Optimalisasi Anggaran Negara: Langkah Strategis Tingkatkan Ekonomi Rakyat

Oleh: Citra Kurnia Khudori)*

Optimalisasi anggaran negara menjadi kunci penting dalam menjaga arah pembangunan Indonesia  di tahun 2026. Pemerintahan Presiden Prabowo Subianto menghadapi tantangan besar berupa ketidakpastian global, fluktuasi harga komoditas, dan kebutuhan menjaga stabilitas fiskal di tengah tekanan pembiayaan pembangunan. 

Dalam situasi tersebut, efisiensi anggaran tidak hanya dipahami sebagai kebijakan penghematan, melainkan juga instrumen strategis untuk memastikan belanja negara memberi dampak maksimal bagi rakyat. Anggaran negara kini diposisikan sebagai fondasi pembangunan yang lebih produktif, bukan sekadar daftar pengeluaran rutin.

Menteri Keuangan Purbaya Yudhi Sadewa menegaskan komitmennya untuk melanjutkan kebijakan efisiensi yang telah dirintis sejak periode sebelumnya. Ia menyampaikan bahwa keberhasilan menjaga stabilitas fiskal Indonesia harus dilanjutkan dengan langkah transformasi yang lebih luas. 

Purbaya menerangkan, sejauh ini Kementerian Keuangan berhasil menjaga stabilitas fiskal Indonesia di tengah dinamika global, melakukan efisiensi anggaran, dan mengawal program-program prioritas pemerintah hingga ke APBN 2026. Ungkapan tersebut tidak hanya menjadi refleksi keberhasilan masa lalu, tetapi juga tekad untuk mengoptimalkan setiap rupiah belanja negara di masa depan.

Kebijakan efisiensi yang ditekankan Kementerian Keuangan diwujudkan melalui berbagai langkah nyata, salah satunya dengan penerbitan Peraturan Menteri Keuangan (PMK) No. 56 Tahun 2025. Regulasi ini mengatur pemangkasan setidaknya 15 jenis belanja kementerian/lembaga yang dianggap berisiko rendah terhadap pelayanan publik, seperti biaya rapat, perjalanan dinas, sewa gedung, hingga penggunaan jasa konsultan. 

Tujuan aturan itu sederhana tetapi strategis, yakni menutup ruang pemborosan dan mengalihkan dana tersebut pada belanja produktif yang mampu menciptakan multiplier effect tinggi. Dengan kebijakan ini, pemerintah memastikan efisiensi dilakukan secara selektif dan tepat sasaran, sehingga pelayanan publik tetap terjaga dan program prioritas tidak terganggu.

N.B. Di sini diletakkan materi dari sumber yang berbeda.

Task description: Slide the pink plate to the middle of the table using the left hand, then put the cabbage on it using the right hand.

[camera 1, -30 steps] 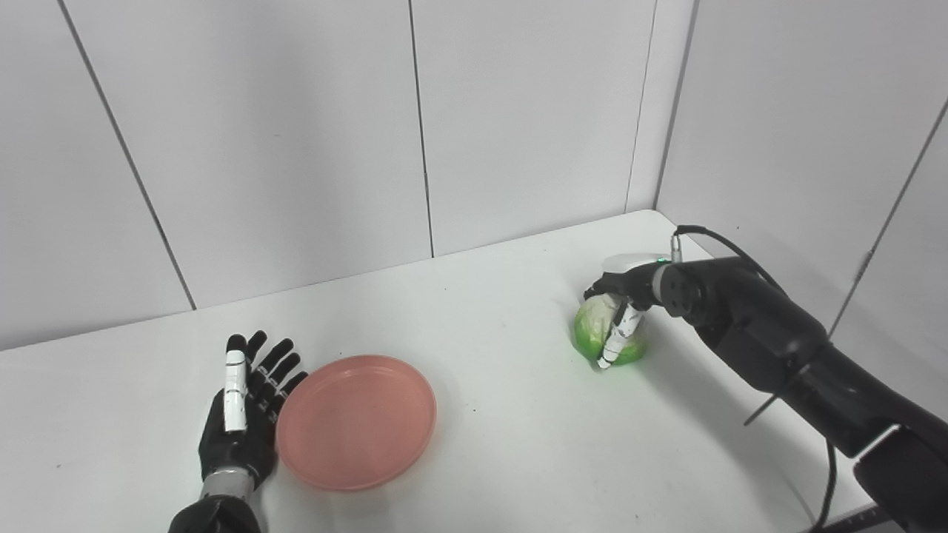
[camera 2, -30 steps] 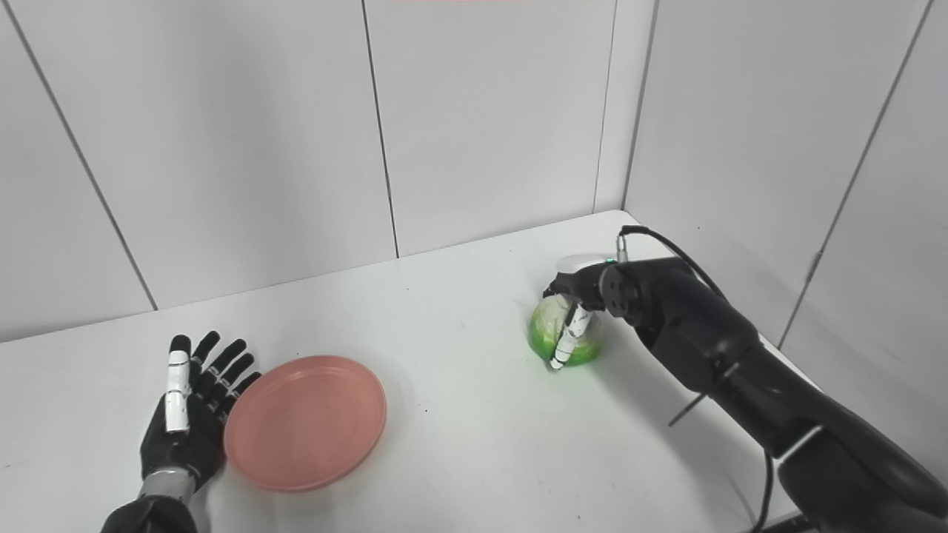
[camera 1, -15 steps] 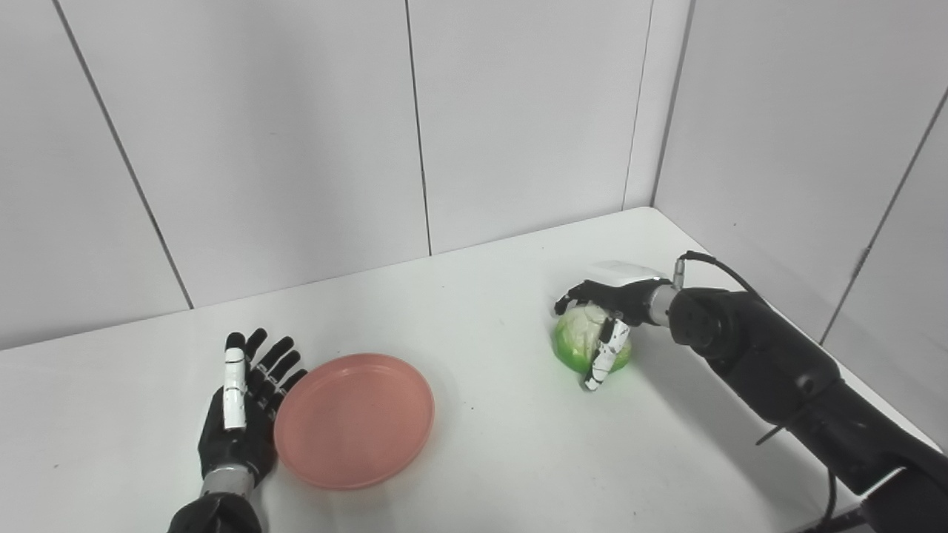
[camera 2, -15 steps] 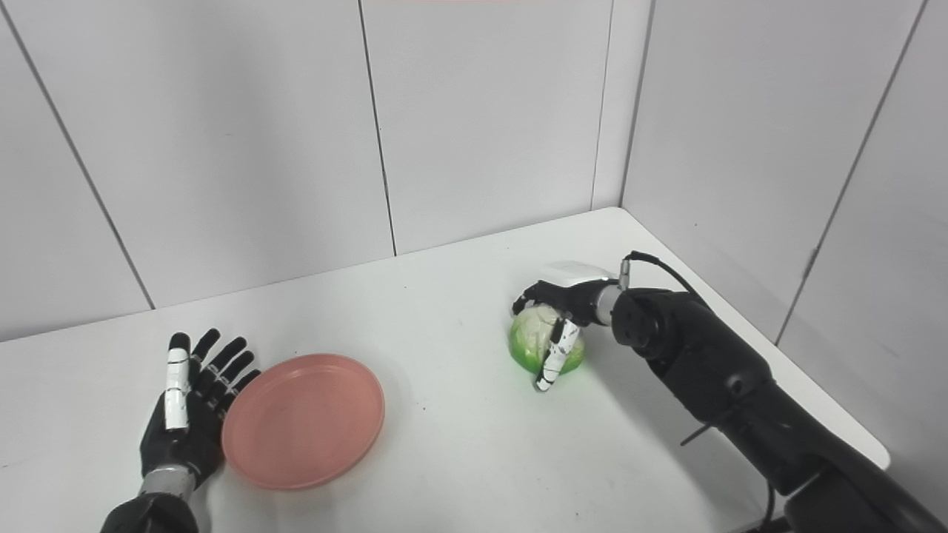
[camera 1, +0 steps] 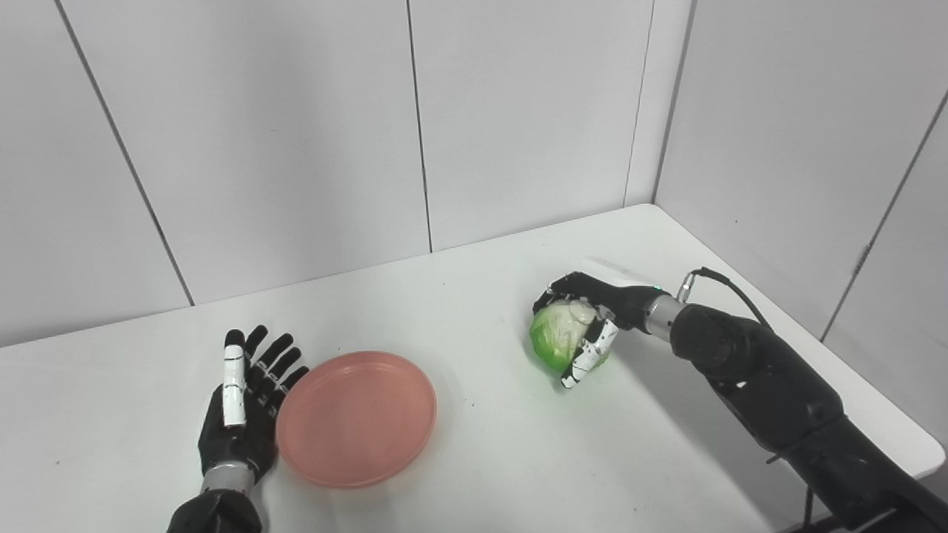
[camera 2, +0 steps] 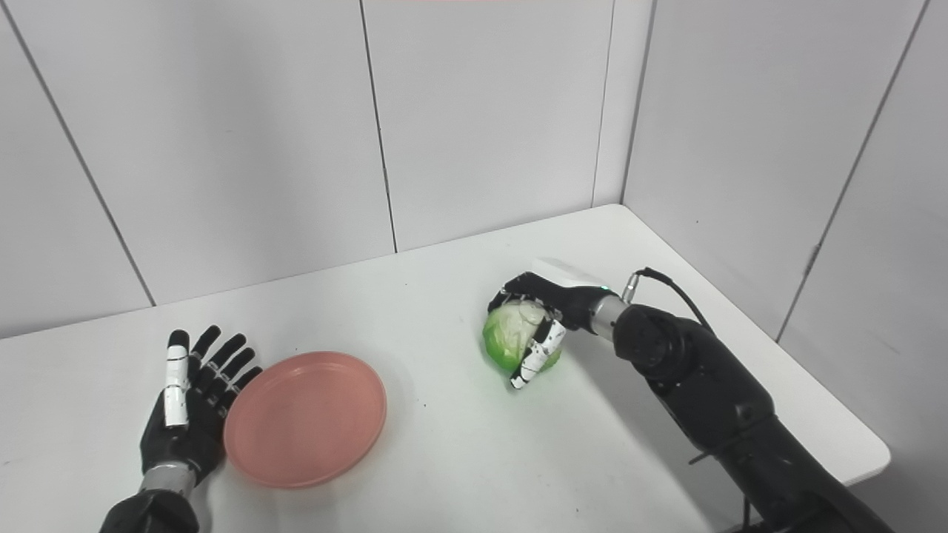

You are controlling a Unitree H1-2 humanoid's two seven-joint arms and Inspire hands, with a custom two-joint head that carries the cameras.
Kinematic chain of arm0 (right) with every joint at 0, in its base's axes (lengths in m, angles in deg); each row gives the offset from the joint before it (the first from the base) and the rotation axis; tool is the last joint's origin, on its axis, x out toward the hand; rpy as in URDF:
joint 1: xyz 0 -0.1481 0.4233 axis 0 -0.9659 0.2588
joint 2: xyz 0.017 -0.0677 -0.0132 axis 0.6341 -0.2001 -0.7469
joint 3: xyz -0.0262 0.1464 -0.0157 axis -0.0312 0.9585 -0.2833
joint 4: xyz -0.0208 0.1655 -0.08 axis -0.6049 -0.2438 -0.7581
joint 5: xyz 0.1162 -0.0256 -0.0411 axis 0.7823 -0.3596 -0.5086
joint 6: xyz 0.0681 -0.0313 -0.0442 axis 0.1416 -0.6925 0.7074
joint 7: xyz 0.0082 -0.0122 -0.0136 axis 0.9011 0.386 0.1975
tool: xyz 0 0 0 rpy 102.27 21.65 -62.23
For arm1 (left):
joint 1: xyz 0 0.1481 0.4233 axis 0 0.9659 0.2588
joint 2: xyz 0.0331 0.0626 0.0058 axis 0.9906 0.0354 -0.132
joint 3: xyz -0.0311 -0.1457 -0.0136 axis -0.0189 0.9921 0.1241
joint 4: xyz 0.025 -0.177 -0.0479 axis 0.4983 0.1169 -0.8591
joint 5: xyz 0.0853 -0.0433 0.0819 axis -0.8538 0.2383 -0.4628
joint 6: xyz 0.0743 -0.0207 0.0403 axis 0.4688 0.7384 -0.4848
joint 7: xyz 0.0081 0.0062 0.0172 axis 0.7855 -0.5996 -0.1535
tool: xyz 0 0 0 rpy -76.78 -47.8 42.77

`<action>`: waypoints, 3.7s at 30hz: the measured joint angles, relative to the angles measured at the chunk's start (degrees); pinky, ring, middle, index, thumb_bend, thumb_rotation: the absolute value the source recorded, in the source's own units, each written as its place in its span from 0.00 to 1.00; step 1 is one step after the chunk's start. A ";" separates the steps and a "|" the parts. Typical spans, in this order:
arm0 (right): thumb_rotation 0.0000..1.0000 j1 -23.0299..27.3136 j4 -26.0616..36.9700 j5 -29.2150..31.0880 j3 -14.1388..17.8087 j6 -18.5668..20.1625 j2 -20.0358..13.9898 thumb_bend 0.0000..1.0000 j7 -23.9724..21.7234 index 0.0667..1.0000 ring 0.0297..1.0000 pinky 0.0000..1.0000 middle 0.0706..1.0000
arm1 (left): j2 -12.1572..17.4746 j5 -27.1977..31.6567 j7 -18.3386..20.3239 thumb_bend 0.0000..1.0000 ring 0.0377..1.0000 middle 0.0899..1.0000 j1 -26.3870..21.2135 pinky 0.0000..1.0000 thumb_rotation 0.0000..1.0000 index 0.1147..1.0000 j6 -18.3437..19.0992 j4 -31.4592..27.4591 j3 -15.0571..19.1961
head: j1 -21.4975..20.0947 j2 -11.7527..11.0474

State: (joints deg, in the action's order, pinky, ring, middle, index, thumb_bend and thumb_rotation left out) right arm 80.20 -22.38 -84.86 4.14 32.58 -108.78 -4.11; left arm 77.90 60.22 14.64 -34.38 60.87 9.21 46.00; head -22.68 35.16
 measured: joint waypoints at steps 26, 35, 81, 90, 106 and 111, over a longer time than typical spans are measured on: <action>0.00 8.53 12.31 11.45 -0.05 3.67 7.91 0.53 -4.92 0.50 0.35 0.28 0.41 | -7.39 -5.29 -5.61 0.61 0.78 0.76 -2.75 0.75 0.84 0.85 -6.31 6.92 -1.62 | 20.46 -1.49; 0.00 9.82 3.65 6.81 -5.19 1.22 12.87 0.52 -3.70 0.50 0.32 0.24 0.40 | -10.01 -6.70 -6.36 0.63 0.76 0.76 -2.78 0.72 0.85 0.84 -9.25 8.49 -2.45 | 25.14 -1.32; 0.36 10.72 -2.07 -10.37 -16.87 -7.10 12.03 1.00 -12.57 0.75 0.90 0.87 0.83 | -9.52 -7.48 -6.82 0.61 0.76 0.76 -1.79 0.69 0.85 0.82 -7.75 5.92 -1.35 | 22.41 -0.26; 0.45 2.86 5.60 -7.96 -6.95 -9.05 14.70 0.84 1.42 0.81 0.90 1.00 0.83 | -8.15 -7.75 -6.11 0.64 0.76 0.76 -0.28 0.68 0.86 0.82 -7.56 4.16 -2.73 | 22.24 -0.35; 0.81 -5.84 1.19 20.70 16.78 -13.02 37.25 0.69 29.32 0.96 0.81 0.84 0.84 | -5.99 -18.02 -10.92 0.58 0.96 0.92 3.84 1.00 0.88 0.88 -21.66 5.40 -6.53 | 22.50 -0.26; 0.85 -6.53 -0.21 28.09 17.49 -9.46 37.90 0.76 28.24 0.94 0.82 0.81 0.85 | -6.21 -20.98 -15.19 0.60 0.99 0.97 3.50 1.00 0.91 0.92 -22.48 6.19 -6.75 | 22.76 -0.09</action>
State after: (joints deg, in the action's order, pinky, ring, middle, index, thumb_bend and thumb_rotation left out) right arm 73.67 -22.59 -56.77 21.64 23.13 -70.88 24.13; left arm 71.69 39.24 -0.55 -30.88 38.39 15.40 39.25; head 0.09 35.07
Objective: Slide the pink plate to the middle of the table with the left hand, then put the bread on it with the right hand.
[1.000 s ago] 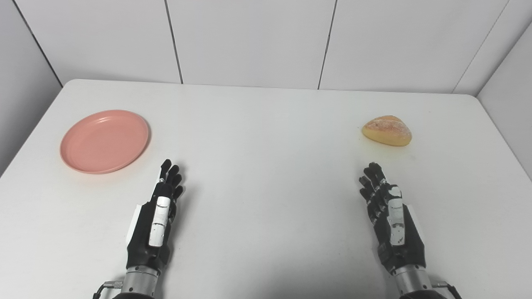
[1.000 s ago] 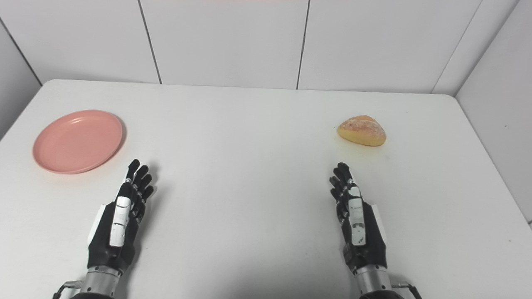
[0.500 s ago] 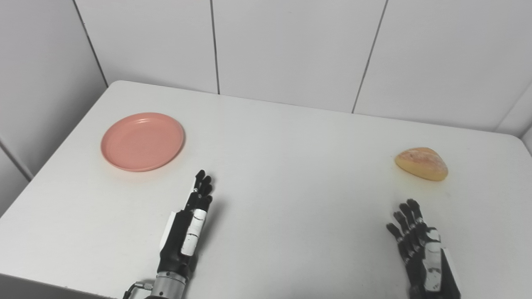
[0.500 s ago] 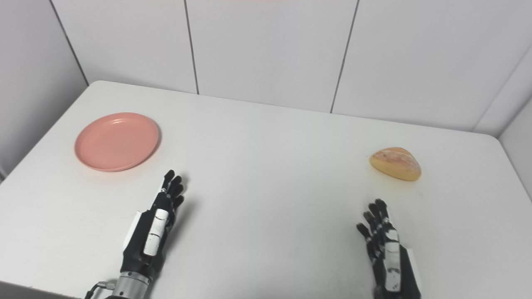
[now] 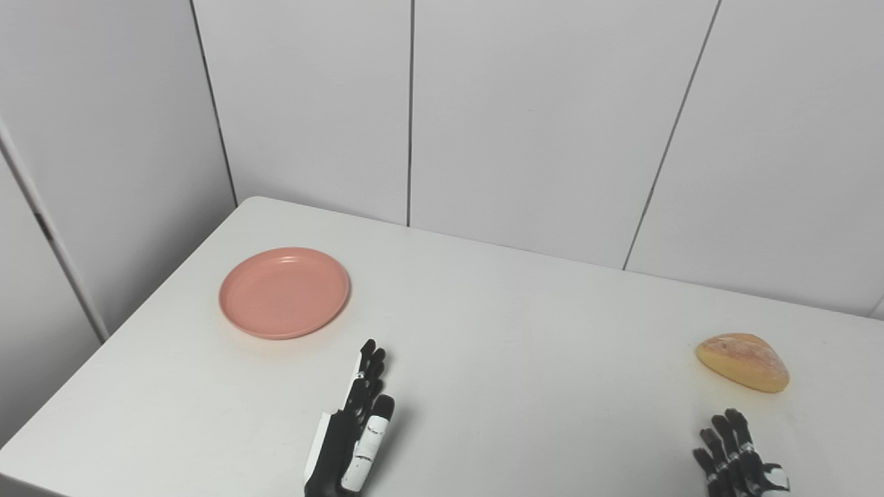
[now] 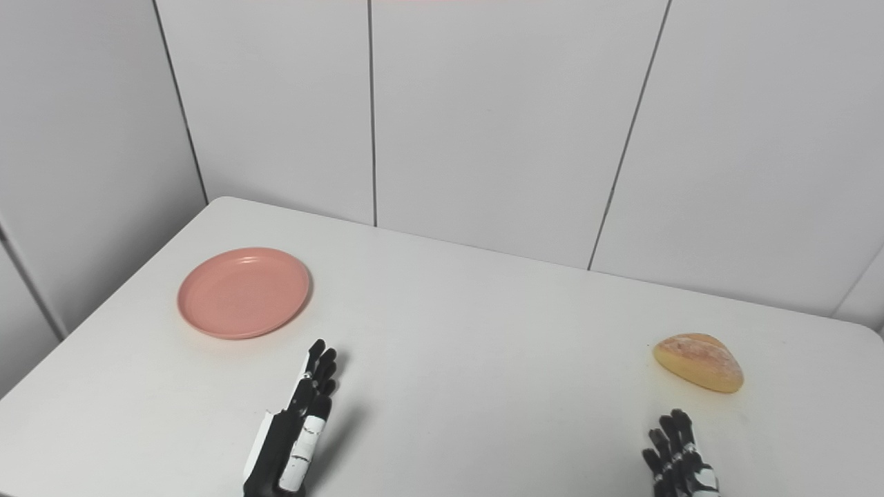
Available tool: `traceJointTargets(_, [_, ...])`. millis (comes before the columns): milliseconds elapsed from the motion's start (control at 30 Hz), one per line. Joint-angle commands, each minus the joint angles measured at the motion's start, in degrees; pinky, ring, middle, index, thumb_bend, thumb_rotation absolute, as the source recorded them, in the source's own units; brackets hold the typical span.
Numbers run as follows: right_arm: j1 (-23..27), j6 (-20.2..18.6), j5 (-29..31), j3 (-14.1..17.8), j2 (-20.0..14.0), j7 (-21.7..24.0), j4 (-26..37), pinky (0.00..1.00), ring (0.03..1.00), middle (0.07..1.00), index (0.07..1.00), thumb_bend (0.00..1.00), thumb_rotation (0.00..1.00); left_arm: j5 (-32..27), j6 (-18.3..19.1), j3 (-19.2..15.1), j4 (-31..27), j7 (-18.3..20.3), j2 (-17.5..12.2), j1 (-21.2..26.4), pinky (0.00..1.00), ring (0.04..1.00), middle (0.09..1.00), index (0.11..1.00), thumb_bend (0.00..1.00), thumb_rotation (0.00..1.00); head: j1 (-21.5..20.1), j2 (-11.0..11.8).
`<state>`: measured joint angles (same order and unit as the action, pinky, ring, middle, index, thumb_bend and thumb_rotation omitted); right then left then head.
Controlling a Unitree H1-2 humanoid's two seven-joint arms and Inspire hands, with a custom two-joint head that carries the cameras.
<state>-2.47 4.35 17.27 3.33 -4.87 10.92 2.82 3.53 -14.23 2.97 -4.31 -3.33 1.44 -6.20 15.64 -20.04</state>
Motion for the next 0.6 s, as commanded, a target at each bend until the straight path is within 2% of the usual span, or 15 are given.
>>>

Ekonom Josua Pardede memberikan dukungan terhadap langkah tersebut. Ia menilai bahwa efisiensi yang difokuskan pada belanja dengan dampak rendah akan menjaga keberlanjutan fiskal sekaligus mendukung program prioritas pemerintah. 

Pemerintah, ujar Josua, melanjutkan efisiensi belanja APBN dengan PMK No.56/2025, yang fokus pada belanja dengan efek rendah. Pernyataan ini menunjukkan bahwa efisiensi merupakan strategi berbasis evaluasi yang mempertimbangkan kinerja, perlindungan layanan dasar, serta kebutuhan realokasi anggaran agar lebih produktif. 

Dalam praktiknya, kebijakan efisiensi anggaran juga tidak bisa dilepaskan dari dunia usaha. Ketua Umum Asosiasi Pengusaha Indonesia (Apindo), Shinta W. Kamdani, menyatakan bahwa pelaku usaha mendukung penuh langkah pemerintah melakukan efisiensi, dengan catatan kebijakan tersebut tetap memperhatikan kelangsungan sektor riil yang masih rentan. 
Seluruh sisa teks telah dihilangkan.